The doc puts the flap back and pushes it down with a weird q-tip. He tapes up the eye, covers it, and then starts in on the next eye.

So I wanted to tell you about this experience because no one told me about it in detail as I have here before I went in. I know it sounds scary, and it was scary. But now, every day I notice I can see the clock at night – I don’t have to put in my contacts, take them out, or worry about them coming out ever again while swimming. My life has been made more simple, and if given the chance, I’d get Lasik again – for sure.

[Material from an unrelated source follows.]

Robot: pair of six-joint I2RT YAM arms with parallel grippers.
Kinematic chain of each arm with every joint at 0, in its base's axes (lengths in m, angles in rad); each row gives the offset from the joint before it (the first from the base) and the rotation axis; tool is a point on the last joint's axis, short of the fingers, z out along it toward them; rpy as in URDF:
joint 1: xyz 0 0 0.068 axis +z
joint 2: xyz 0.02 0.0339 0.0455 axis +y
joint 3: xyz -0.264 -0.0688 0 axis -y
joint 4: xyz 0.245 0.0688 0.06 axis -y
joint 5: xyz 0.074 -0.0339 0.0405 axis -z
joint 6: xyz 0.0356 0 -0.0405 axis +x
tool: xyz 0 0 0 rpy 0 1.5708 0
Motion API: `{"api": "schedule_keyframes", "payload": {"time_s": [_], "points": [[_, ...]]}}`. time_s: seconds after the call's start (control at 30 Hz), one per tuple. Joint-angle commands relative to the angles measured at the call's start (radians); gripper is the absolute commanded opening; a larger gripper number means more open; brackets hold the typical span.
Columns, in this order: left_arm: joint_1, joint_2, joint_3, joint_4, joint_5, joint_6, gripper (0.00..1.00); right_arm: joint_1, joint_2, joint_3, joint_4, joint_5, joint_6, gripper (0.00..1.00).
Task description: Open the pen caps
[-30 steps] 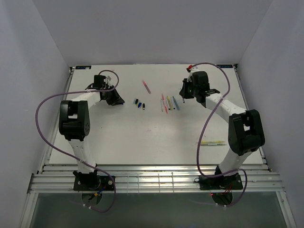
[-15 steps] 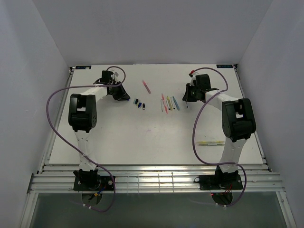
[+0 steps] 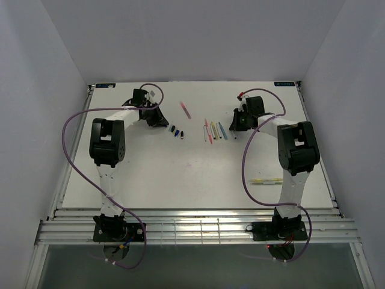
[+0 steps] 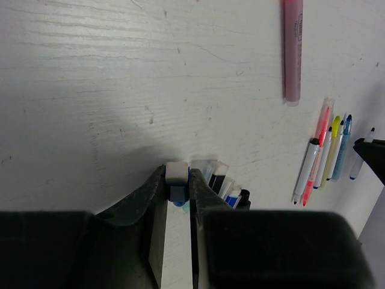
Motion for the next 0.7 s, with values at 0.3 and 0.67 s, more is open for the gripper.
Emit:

Ah one last thing. There is another procedure called PRK where they change the shape of your cornea without creating a flap – there is no flap. A few words about these two procedures. I got the regular Lasik procedure where they created the flap. Here’s my analogy: you know if you get a really shitty cut on your arm – would you rather get the gouge and have the skin disappear, or have a flap hanging on there? If there was a flap there, and you stuck it back where it goes, don’t you think it will heal better and faster – rather than the whole gouge having to heal up again? Same thing here with the Lasik. The people who had PRK procedure came in the next day still wearing their sunglasses, and putting drops in their eyes every two seconds because of the discomfort. Me – I was cruising the next day. By day four, besides having to put eye drops in every four hours, it was like nothing had ever happened.

One would get PRK if they were a little older – say 40, and their cornea was not as thick as it used to be.

Let me know if you have any other questions or whatever about the procedure. Oh I went to Restore Vision Centers.